* **EXERCISE**:
Where an entry below contains an image, skip the image and copy the rest exactly.

━━━━━ MATERIAL FOR THIS TASK

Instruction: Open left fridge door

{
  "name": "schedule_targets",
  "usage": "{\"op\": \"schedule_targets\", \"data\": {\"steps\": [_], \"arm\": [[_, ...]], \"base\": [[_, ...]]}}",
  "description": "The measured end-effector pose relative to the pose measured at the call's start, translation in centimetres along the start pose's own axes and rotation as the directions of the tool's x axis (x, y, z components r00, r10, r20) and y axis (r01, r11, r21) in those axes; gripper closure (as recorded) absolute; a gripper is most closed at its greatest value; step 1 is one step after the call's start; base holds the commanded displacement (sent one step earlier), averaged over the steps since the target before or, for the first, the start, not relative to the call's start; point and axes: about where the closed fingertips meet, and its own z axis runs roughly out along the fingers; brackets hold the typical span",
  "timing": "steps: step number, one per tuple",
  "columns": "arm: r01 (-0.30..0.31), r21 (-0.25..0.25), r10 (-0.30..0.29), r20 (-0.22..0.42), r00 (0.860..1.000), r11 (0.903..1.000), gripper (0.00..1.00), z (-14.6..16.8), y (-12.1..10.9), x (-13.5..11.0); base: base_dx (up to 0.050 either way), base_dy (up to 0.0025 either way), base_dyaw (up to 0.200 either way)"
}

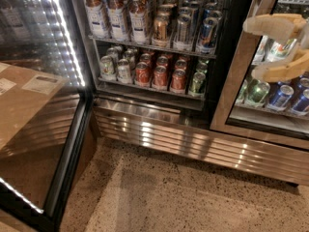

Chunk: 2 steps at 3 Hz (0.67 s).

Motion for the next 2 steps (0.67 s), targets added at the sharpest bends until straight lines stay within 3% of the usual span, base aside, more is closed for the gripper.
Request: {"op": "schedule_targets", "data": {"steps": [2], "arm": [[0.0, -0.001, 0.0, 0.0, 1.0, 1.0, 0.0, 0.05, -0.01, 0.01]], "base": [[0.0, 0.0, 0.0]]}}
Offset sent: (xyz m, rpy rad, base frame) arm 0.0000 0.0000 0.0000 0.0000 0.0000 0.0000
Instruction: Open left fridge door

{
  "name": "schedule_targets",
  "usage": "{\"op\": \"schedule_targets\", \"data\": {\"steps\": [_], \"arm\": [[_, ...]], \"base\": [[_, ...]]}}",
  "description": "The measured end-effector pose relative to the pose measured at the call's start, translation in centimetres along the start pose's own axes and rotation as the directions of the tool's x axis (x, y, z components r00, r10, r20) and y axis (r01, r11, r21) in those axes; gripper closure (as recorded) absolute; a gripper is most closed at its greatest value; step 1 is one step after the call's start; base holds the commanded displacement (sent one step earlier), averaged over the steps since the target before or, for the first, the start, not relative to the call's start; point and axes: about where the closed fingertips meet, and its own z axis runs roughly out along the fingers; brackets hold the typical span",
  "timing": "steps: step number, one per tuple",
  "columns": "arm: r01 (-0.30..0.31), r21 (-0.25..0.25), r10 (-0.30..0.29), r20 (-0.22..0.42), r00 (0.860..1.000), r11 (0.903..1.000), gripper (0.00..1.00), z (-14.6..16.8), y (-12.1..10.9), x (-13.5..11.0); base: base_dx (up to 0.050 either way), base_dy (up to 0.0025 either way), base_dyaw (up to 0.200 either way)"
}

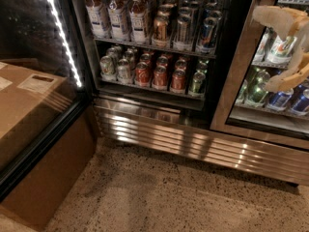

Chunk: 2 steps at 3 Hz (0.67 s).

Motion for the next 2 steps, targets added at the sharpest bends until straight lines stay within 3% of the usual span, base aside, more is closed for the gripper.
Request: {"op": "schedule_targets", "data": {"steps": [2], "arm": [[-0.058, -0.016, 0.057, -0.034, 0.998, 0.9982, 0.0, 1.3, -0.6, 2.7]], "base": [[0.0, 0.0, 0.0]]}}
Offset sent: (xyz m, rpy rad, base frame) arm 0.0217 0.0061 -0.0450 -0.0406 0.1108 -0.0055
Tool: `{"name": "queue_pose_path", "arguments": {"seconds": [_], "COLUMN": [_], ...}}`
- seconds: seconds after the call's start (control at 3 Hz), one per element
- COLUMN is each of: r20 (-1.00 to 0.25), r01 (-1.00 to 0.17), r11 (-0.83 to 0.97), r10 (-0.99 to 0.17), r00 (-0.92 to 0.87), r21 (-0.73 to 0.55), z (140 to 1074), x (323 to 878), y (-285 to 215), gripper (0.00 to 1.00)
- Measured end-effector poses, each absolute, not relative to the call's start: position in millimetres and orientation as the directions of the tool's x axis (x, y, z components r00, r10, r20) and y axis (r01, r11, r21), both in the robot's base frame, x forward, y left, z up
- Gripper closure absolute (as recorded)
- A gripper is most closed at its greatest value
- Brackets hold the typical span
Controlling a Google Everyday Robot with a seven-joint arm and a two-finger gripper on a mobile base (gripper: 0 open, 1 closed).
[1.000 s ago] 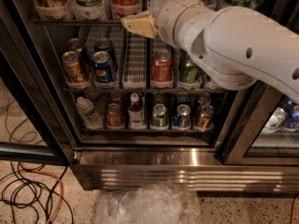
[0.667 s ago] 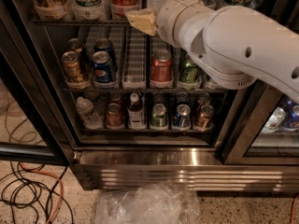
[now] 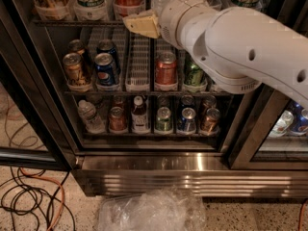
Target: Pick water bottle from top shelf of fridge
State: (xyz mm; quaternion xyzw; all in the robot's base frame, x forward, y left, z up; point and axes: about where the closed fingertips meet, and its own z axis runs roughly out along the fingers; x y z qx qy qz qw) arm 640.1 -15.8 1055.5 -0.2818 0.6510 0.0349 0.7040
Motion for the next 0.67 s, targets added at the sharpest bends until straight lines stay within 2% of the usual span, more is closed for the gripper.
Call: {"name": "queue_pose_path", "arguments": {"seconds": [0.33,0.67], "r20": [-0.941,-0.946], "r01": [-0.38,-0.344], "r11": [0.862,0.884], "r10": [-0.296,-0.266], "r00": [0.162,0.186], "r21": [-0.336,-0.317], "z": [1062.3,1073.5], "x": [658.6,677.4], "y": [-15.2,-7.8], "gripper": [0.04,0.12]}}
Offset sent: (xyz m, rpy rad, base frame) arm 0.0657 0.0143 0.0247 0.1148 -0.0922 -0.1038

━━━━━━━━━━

* **SOLVED PROBLEM**:
Instruction: Open left fridge door

{
  "name": "schedule_targets",
  "usage": "{\"op\": \"schedule_targets\", \"data\": {\"steps\": [_], \"arm\": [[_, ...]], \"base\": [[_, ...]]}}",
  "description": "The measured end-effector pose relative to the pose measured at the call's start, translation in centimetres along the start pose's own axes and rotation as the directions of the tool's x axis (x, y, z components r00, r10, r20) and y axis (r01, r11, r21) in those axes; gripper closure (as recorded) absolute; a gripper is most closed at its greatest value; step 1 is one step after the call's start; base holds the commanded displacement (sent one step earlier), averaged over the steps since the target before or, for the first, the start, not relative to the call's start; point and axes: about where the closed fingertips meet, and its own z axis runs roughly out along the fingers; brackets hold the typical span",
  "timing": "steps: step number, one per tuple",
  "columns": "arm: r01 (-0.30..0.31), r21 (-0.25..0.25), r10 (-0.30..0.29), r20 (-0.22..0.42), r00 (0.860..1.000), r11 (0.903..1.000), gripper (0.00..1.00), z (-14.6..16.8), y (-12.1..10.9), x (-13.5..11.0); base: base_dx (up to 0.050 either way), base_dy (up to 0.0025 either way), base_dyaw (up to 0.200 either way)"
}


Chunk: 2 steps at 3 Hz (0.67 s).

Motion for the next 2 steps (0.67 s), targets added at the sharpest bends until straight lines stay within 3% of the usual span, base aside, more is closed for the gripper.
Request: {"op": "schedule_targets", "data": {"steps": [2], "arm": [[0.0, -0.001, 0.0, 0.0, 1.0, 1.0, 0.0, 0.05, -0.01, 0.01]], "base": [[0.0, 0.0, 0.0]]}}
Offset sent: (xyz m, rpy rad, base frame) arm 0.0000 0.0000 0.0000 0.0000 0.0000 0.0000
Instruction: Open left fridge door

{
  "name": "schedule_targets",
  "usage": "{\"op\": \"schedule_targets\", \"data\": {\"steps\": [_], \"arm\": [[_, ...]], \"base\": [[_, ...]]}}",
  "description": "The measured end-effector pose relative to the pose measured at the call's start, translation in centimetres along the start pose's own axes and rotation as the directions of the tool's x axis (x, y, z components r00, r10, r20) and y axis (r01, r11, r21) in those axes; gripper closure (as recorded) absolute; a gripper is most closed at its greatest value; step 1 is one step after the call's start; base holds the commanded displacement (sent one step earlier), averaged over the steps since the target before or, for the first, the start, not relative to the call's start; point and axes: about where the closed fingertips meet, and its own z axis runs roughly out along the fingers; brackets hold the typical span",
  "timing": "steps: step number, one per tuple",
  "columns": "arm: r01 (-0.30..0.31), r21 (-0.25..0.25), r10 (-0.30..0.29), r20 (-0.22..0.42), r00 (0.860..1.000), r11 (0.903..1.000), gripper (0.00..1.00), z (-14.6..16.8), y (-12.1..10.9), x (-13.5..11.0); base: base_dx (up to 0.050 either way), base_dy (up to 0.0025 either way), base_dyaw (up to 0.200 either way)"
}


Chunk: 2 steps at 3 Hz (0.67 s).

Motion for the next 2 steps, targets added at the sharpest bends until straight lines stay within 3% of the usual span, base aside, more is closed for the gripper.
Request: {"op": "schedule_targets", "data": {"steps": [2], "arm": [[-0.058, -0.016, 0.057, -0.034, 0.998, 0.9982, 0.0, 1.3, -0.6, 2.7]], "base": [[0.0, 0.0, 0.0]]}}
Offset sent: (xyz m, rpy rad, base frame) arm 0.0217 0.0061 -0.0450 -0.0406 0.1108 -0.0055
Tool: `{"name": "queue_pose_path", "arguments": {"seconds": [_], "COLUMN": [_], ...}}`
- seconds: seconds after the call's start (control at 3 Hz), one per element
- COLUMN is each of: r20 (-1.00 to 0.25), r01 (-1.00 to 0.17), r11 (-0.83 to 0.97), r10 (-0.99 to 0.17), r00 (-0.92 to 0.87), r21 (-0.73 to 0.55), z (140 to 1074), x (323 to 878), y (-285 to 215), gripper (0.00 to 1.00)
- Measured end-effector poses, each absolute, not relative to the call's start: position in millimetres and orientation as the directions of the tool's x axis (x, y, z components r00, r10, r20) and y axis (r01, r11, r21), both in the robot's base frame, x forward, y left, z up
- Gripper closure absolute (as recorded)
- A gripper is most closed at its greatest value
- Brackets hold the typical span
Controlling a Google Everyday Robot with a seven-joint arm and a two-finger gripper on a mobile base (gripper: 0 open, 1 closed).
[1.000 s ago] 
[0.667 s ago] 
[now] 
Target: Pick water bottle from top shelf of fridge
State: (xyz mm; quaternion xyzw; all in the robot's base frame, x forward, y left, z up; point and axes: about where the closed fingertips meet, and its own z axis runs roughly out along the fingers; x y z qx qy qz qw) arm 640.1 -15.8 1055.5 -0.2818 0.6510 0.0349 0.7040
Motion for the next 0.67 s, targets added at the sharpest bends until straight lines stay within 2% of the usual span, more is closed for the gripper.
Call: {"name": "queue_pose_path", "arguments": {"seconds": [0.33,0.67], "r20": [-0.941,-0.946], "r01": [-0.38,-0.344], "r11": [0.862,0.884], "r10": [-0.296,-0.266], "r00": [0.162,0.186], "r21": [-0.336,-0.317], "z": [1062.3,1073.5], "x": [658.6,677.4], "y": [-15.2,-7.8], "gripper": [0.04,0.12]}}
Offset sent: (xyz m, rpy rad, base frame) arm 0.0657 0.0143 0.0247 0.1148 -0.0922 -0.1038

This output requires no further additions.